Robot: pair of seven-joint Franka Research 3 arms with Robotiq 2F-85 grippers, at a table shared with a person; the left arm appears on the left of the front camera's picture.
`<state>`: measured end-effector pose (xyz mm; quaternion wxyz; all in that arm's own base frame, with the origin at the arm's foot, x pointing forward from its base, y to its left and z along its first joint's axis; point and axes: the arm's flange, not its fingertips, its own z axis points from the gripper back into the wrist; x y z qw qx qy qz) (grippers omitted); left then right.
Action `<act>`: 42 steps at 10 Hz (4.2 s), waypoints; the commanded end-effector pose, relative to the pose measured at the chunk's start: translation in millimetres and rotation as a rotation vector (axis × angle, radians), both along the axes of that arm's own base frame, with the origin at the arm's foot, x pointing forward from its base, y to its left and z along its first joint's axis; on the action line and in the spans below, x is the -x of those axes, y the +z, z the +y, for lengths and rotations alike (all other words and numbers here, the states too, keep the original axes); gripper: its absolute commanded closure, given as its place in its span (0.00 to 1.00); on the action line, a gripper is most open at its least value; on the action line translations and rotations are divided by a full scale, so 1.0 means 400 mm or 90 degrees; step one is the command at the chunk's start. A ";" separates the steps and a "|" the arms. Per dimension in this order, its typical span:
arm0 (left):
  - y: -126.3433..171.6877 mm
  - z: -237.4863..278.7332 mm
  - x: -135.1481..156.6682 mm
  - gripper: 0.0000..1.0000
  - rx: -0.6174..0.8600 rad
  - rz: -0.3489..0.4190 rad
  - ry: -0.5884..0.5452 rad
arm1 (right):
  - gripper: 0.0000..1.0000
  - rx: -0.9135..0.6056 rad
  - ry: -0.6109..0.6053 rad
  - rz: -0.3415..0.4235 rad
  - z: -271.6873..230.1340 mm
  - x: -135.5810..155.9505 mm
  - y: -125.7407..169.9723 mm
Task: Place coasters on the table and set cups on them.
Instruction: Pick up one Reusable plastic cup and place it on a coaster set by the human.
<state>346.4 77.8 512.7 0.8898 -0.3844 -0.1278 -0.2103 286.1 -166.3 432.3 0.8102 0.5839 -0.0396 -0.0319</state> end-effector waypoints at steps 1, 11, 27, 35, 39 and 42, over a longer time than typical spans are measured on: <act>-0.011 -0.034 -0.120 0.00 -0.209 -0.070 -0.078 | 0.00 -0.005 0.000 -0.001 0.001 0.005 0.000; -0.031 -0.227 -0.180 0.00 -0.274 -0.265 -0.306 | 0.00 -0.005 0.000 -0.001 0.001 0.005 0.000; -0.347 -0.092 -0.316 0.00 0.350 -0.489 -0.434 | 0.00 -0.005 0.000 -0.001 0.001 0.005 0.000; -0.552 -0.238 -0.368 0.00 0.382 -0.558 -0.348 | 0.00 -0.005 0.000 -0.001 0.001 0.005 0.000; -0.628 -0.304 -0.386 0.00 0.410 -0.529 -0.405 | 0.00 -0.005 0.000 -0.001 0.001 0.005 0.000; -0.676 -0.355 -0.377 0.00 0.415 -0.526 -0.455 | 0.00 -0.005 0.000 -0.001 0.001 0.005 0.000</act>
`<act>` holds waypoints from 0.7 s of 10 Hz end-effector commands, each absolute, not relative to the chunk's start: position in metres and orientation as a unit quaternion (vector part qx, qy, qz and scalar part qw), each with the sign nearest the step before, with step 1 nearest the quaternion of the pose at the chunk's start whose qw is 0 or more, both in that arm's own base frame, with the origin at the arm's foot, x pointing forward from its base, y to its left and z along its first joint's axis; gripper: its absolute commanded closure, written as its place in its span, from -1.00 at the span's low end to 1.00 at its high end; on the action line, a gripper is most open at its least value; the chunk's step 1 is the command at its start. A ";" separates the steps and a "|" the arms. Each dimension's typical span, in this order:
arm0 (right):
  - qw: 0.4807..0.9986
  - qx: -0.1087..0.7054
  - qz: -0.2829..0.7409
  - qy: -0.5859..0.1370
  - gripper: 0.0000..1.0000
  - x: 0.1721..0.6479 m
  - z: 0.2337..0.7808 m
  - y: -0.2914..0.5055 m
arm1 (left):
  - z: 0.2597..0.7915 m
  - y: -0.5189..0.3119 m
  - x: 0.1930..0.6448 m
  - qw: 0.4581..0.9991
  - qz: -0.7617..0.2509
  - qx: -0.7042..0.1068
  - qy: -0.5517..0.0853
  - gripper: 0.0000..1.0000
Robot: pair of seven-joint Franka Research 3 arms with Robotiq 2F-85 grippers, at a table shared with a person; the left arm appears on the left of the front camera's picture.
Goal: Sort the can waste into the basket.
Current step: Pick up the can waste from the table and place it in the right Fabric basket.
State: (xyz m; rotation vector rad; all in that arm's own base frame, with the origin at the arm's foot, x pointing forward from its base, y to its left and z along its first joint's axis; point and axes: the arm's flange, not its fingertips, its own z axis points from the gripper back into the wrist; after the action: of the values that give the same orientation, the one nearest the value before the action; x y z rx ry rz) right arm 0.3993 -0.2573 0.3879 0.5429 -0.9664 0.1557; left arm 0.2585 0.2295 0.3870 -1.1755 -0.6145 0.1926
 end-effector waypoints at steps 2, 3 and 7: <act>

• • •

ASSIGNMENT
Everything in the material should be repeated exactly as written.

RESPONSE BELOW
Robot: pair of seven-joint Franka Research 3 arms with Robotiq 2F-85 grippers, at a table shared with a person; the left arm appears on the left of the front camera's picture.
`<state>`: measured end-effector pose (xyz mm; quaternion wxyz; all in that arm's own base frame, with the origin at the arm's foot, x pointing forward from its base, y to its left and z along its first joint's axis; point and axes: the arm's flange, not its fingertips, its own z axis points from the gripper back into the wrist; x y z qw qx qy qz) (grippers omitted); left then right.
Action `<act>`: 42 steps at 10 Hz (4.2 s), waypoints; the commanded end-effector pose, relative to the pose measured at the chunk's start: translation in millimetres and rotation as a rotation vector (axis × angle, radians), both along the axes of that arm's own base frame, with the origin at the arm's foot, x pointing forward from its base, y to its left and z along its first joint's axis; on the action line and in the spans below, x is the -x of those axes, y the +z, z the +y, for lengths and rotations alike (all other words and numbers here, the states too, keep the original axes); gripper: its absolute commanded closure, given as its place in its span (0.00 to 1.00); on the action line, a gripper is most open at its least value; on the action line translations and rotations are divided by a full scale, so 1.0 means 400 mm or 90 degrees; step one is the command at the chunk's start. A ";" separates the steps and a "|" the arms. Per dimension in this order, its typical span:
arm0 (left):
  - y: -126.3433..171.6877 mm
  - z: -237.4863..278.7332 mm
  - x: -135.1481..156.6682 mm
  - gripper: 0.0000..1.0000
  - rx: -0.6174..0.8600 rad
  - rz: -0.3489..0.4190 rad
  - ry: -0.5884..0.5452 rad
arm1 (right):
  - gripper: 0.0000..1.0000
  - rx: -0.9135..0.6056 rad
  - ry: -0.6109..0.6053 rad
  - rz: -0.3415..0.4235 rad
  - z: -271.6873..230.1340 mm
  - x: -135.5810..155.9505 mm
  - y: -125.7407..169.9723 mm
Task: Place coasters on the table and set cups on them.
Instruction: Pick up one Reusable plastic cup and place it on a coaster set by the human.
<state>346.4 77.8 512.7 0.8898 -0.3844 -0.1278 -0.2103 286.1 -166.3 432.3 0.8102 0.5839 -0.0396 -0.0319</state> end-effector waypoints at steps 1, 11, 27, 35, 39 and 42, over a longer time than typical spans are measured on: <act>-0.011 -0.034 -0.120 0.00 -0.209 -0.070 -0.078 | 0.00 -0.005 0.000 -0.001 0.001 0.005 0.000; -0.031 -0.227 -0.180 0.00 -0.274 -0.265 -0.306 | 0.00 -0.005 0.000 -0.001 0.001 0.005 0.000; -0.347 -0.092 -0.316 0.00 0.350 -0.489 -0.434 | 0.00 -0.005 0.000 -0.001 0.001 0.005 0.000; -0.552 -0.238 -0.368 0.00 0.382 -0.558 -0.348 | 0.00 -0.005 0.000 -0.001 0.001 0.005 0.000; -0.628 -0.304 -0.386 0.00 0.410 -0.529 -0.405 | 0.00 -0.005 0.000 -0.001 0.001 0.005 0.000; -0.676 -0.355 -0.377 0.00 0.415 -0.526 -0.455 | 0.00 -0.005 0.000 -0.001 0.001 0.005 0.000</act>
`<act>` holds waypoints from 0.7 s of 10 Hz end-effector commands, each absolute, not relative to the chunk's start: position in metres and orientation as a unit quaternion (vector part qx, qy, qz and scalar part qw), each with the sign nearest the step before, with step 1 nearest the quaternion of the pose at the chunk's start whose qw is 0 or more, both in that arm's own base frame, with the origin at the arm's foot, x pointing forward from its base, y to its left and z along its first joint's axis; gripper: its absolute commanded closure, written as its place in its span, from -1.00 at the span's low end to 1.00 at its high end; on the action line, a gripper is most open at its least value; the chunk's step 1 is the command at its start. A ";" separates the steps and a "|" the arms. Each dimension's typical span, in this order:
arm0 (right):
  - qw: 0.4807..0.9986
  - qx: -0.1087..0.7054
  - qz: -0.2829..0.7409
  - qy: -0.5859..0.1370
  - gripper: 0.0000..1.0000
  - x: 0.1721..0.6479 m
  - z: 0.2337..0.7808 m
  - y: -0.2914..0.5055 m
arm1 (left):
  - z: 0.2597..0.7915 m
  - y: -0.5189..0.3119 m
  - x: 0.1930..0.6448 m
  - qw: 0.4581..0.9991
  - qz: -0.7617..0.2509
  - qx: -0.7042..0.1068
  - qy: -0.5517..0.0853
  - gripper: 0.0000..1.0000
Robot: pair of seven-joint Franka Research 3 arms with Robotiq 2F-85 grippers, at a table shared with a person; the left arm appears on the left of the front camera's picture.
Goal: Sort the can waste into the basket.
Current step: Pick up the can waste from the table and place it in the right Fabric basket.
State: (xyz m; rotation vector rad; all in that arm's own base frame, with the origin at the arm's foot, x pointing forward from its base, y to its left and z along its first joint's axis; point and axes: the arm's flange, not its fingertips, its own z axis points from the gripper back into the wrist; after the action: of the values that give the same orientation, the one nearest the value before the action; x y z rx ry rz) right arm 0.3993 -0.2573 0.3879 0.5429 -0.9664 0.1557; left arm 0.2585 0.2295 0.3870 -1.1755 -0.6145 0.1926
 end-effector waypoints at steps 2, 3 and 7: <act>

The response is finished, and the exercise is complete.